Earlier this year, Station 22 — which has some of the best outdoor dining I’ve experienced in Provo — set up tables on the side walk to the left of pedestrian traffic (as pictured above). By the time I ate outside this year, this table had been moved in closer to the building, much like the table in the background. The move was an improvement because it felt less like eating in the middle of traffic. The recently refurbished covering also helps create an intimate, shady space. Station 22 further benefits from a storefront that is set back a few inches from neighboring buildings.
It’s no wonder these tables at Enliten aren’t getting much use; they’re positioned in direct sunlight in the middle of the day and no one likes eating in glaring sunlight. The restaurant later added umbrellas, which significantly improved the dining experience. This picture was taken shortly after Enliten opened, but these tables have since been getting decent use.
The well-used tables in the background belong to Enliten and are a big improvement over the previous picture. Note how they’re also pushed in closer to the building than the tables in the foreground of this picture.
Those red umbrellas and corresponding tables in the foreground belong to Gloria’s Little Italy. Those tables struggle a bit more because they’re closer to University Ave, and therefore in a noisier spot. They also take up more of the sidewalk, meaning more incursions into diners’ personal space by pedestrians.
Sammy’s location on quiet 100 West gives it an advantage most restaurants don’t enjoy. The result is that Sammy’s simply needed to put out a few benches to create a great spot. It’s also worth mentioning that eating inside Sammy’s can be a bit chaotic. It’s noisy, warm, and sometimes cramped. Like some southern European restaurants, the whole point seems to be outdoor dining. That’s a valuable lesson other restaurants could learn and it’s no wonder that Sammy’s outdoor tables are among the best used in Provo. By contrast, Black Sheep Cafe has one of the best indoor spaces in Provo, so there’s little incentive to go outside.
Tables at the now-defunct Spice Grill. The umbrellas and wide sidewalk help these tables occupy an intimate space, but they’re still relatively exposed. When foot traffic gets heavy — and this is one of the few places where that happens — the eating experience could get a little cramped.
I don’t think I’ve ever seen anyone using these tables at Spark. They succeed by having planters on either side, but the overhead covering is too high and minimal to be effective. This spot also ends up in direct sunlight for much of the day. Umbrellas would probably be a big improvement, though the noise of University Ave. might be an insurmountable challenge. I also feel like the tables’ relationship to the building is a bit different than at other restaurants. I can’t quite put my finger on it, but I think it may have to do with the building’s vaulted, extra-tall first floor and dark windows. Other buildings in Provo seem to reach out and encompass diners; this one seems to push them away.
This spot at the Center Street Deli looks pretty bleak in this picture, but I’ve actually seen it filled with people on a number of occasions.
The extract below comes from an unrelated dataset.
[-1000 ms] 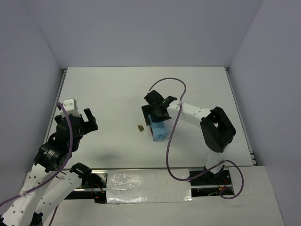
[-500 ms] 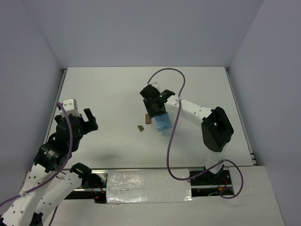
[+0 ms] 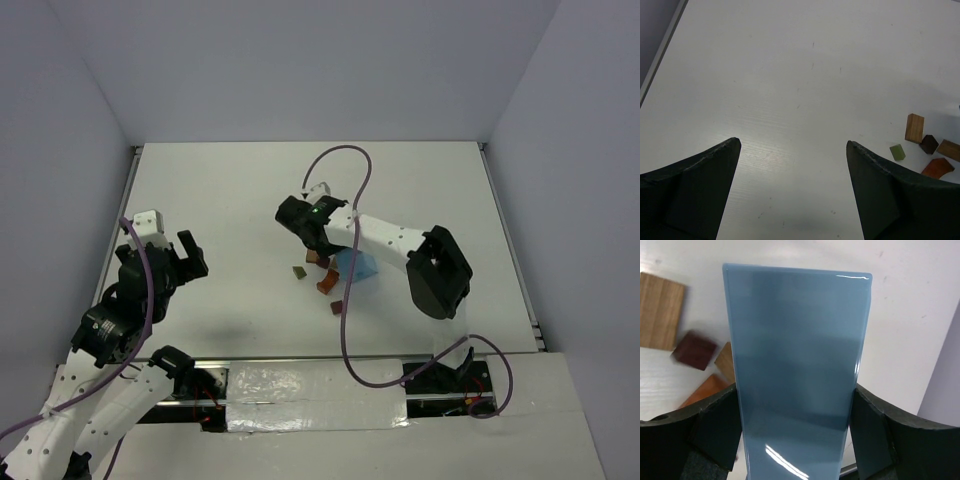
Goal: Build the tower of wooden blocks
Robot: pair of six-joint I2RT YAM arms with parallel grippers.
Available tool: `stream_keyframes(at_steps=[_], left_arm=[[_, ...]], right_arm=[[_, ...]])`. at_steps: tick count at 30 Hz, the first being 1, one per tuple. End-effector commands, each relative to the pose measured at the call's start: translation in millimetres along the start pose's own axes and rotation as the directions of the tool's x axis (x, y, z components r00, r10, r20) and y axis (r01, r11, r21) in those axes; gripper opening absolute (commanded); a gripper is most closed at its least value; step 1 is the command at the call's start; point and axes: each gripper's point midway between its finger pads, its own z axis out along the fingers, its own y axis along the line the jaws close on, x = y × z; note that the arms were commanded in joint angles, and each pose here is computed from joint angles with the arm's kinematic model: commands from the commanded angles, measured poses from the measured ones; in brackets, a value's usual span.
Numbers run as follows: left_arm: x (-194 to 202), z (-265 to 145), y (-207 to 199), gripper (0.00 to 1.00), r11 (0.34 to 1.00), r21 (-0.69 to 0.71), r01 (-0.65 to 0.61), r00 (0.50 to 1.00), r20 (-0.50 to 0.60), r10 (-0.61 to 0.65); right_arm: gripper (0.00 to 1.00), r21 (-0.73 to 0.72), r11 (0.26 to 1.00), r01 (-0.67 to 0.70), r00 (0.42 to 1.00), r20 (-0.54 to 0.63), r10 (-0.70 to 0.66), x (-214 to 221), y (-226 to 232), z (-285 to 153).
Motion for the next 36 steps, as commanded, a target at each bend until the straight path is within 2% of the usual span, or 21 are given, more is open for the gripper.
stream_keyframes(at_steps=[1, 7, 8, 9, 11, 12, 13, 14, 15, 18, 19, 20, 21, 23, 25, 26, 28, 31, 32, 35, 36], left_arm=[[-8.7, -1.3, -2.6, 0.99, 1.000, 0.016, 0.007, 0.999, 0.037, -0.008], [-9.0, -1.7, -3.2, 1.00, 1.000, 0.021, 0.009, 0.999, 0.040, -0.009], [-8.4, -1.2, -3.5, 0.99, 1.000, 0.021, 0.006, 0.999, 0.037, -0.006], [-8.7, -1.4, -3.5, 1.00, 1.000, 0.021, 0.006, 0.999, 0.037, -0.006], [-8.7, -1.2, -4.1, 0.99, 1.000, 0.022, 0.006, 0.999, 0.036, -0.007], [-9.0, -1.4, -3.7, 0.99, 1.000, 0.022, 0.006, 0.999, 0.038, -0.007], [-8.9, -1.8, -4.5, 0.99, 1.000, 0.026, 0.007, 0.999, 0.038, -0.008], [-8.8, -1.9, -4.6, 0.99, 1.000, 0.028, 0.005, 0.999, 0.039, -0.006], [-9.5, -2.1, -5.0, 0.99, 0.999, 0.031, 0.006, 0.999, 0.042, -0.007], [-8.3, -1.3, -7.2, 1.00, 0.999, 0.040, 0.000, 0.999, 0.036, -0.001], [-7.3, -0.6, -8.3, 0.99, 0.999, 0.042, -0.003, 1.000, 0.031, 0.002], [-6.3, -0.2, -9.6, 1.00, 0.999, 0.049, -0.008, 1.000, 0.027, 0.006], [-5.9, 0.0, -10.2, 1.00, 0.999, 0.051, -0.009, 1.000, 0.025, 0.007], [-5.3, 0.3, -11.7, 1.00, 0.998, 0.058, -0.013, 1.000, 0.021, 0.012], [-5.7, 0.2, -13.4, 1.00, 0.998, 0.066, -0.015, 1.000, 0.022, 0.013], [-5.6, 0.4, -14.1, 0.99, 0.997, 0.069, -0.017, 1.000, 0.022, 0.015], [-4.5, 0.3, -15.5, 0.99, 0.997, 0.075, -0.017, 1.000, 0.018, 0.016], [-4.8, -0.5, -16.3, 0.99, 0.997, 0.080, -0.020, 1.000, 0.019, 0.019], [-4.0, -0.2, -17.2, 0.99, 0.996, 0.084, -0.023, 1.000, 0.017, 0.022], [-3.0, 0.2, -19.9, 0.99, 0.995, 0.096, -0.030, 1.000, 0.012, 0.029], [-2.9, 0.4, -20.7, 1.00, 0.995, 0.098, -0.031, 1.000, 0.010, 0.030]], right_arm=[[0.57, 0.089, 0.993, -0.074, 0.997, 0.035, 0.071, -14.3, -35.5, -5.9], [0.57, -0.001, 0.987, -0.161, 0.986, 0.035, 0.161, -17.6, -63.2, 0.3], [0.57, -0.042, 0.974, -0.221, 0.975, -0.005, 0.221, -16.8, -76.9, 14.5], [0.57, -0.099, 0.969, -0.226, 0.974, -0.024, 0.224, -12.5, -83.3, 20.5], [0.57, -0.267, 0.917, -0.296, 0.953, -0.015, 0.303, -28.9, -80.8, 31.9], [0.58, -0.459, 0.831, -0.314, 0.946, -0.075, 0.315, -24.6, -64.8, 35.3], [0.59, -0.578, 0.767, -0.277, 0.942, -0.007, 0.335, -45.4, -62.8, 32.4], [0.60, -0.672, 0.693, -0.260, 0.942, -0.018, 0.336, -49.0, -56.3, 30.4], [0.60, -0.796, 0.551, -0.249, 0.935, -0.050, 0.350, -55.3, -54.7, 21.8], [0.60, -0.883, 0.392, -0.258, 0.924, -0.108, 0.367, -65.5, -62.7, 39.6], [0.60, -0.918, 0.306, -0.250, 0.924, -0.132, 0.359, -68.8, -60.4, 35.4], [0.60, -0.916, 0.261, -0.303, 0.914, -0.202, 0.353, -63.4, -56.0, 53.2], [0.61, -0.923, 0.225, -0.312, 0.906, -0.217, 0.364, -67.2, -59.4, 58.0], [0.66, -0.934, 0.084, -0.347, 0.877, -0.291, 0.383, -67.9, -64.5, 68.1], [0.71, -0.935, 0.032, -0.353, 0.863, -0.313, 0.396, -72.5, -70.4, 76.2], [0.78, -0.928, 0.028, -0.372, 0.854, -0.330, 0.402, -71.8, -74.2, 82.9], [0.85, -0.901, 0.070, -0.429, 0.828, -0.360, 0.430, -69.5, -89.1, 105.5], [1.00, -0.801, 0.286, -0.525, 0.796, -0.343, 0.499, -64.4, -117.0, 137.2], [1.00, -0.747, 0.372, -0.552, 0.787, -0.319, 0.528, -61.6, -130.1, 147.6], [1.00, -0.721, 0.449, -0.527, 0.785, -0.211, 0.583, -78.7, -157.1, 123.0], [1.00, -0.684, 0.501, -0.530, 0.784, -0.170, 0.597, -80.0, -162.9, 121.9]])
I believe it has umbrellas up during business hours (this picture was taken early in the morning) but either way it shows a relatively good spot that’s nevertheless outdoors. Like the planters at the Old Towne Grill, the two buildings on either side of the eating area protect diners without actually forcing them inside. And like Sammy’s, the interior of this restaurant can’t accommodate many people. One of the few structural improvements here would be some sort of barrier — plants, for example — between the tables and the parking lot behind them.
Los Hermanos also deserves a special mention. For some reason I couldn’t find my picture of that building, but that restaurant’s outdoor dining is surrounded by small fences. That clearly signals to diners and passersby alike whose space is where and what the sidewalk should be used for.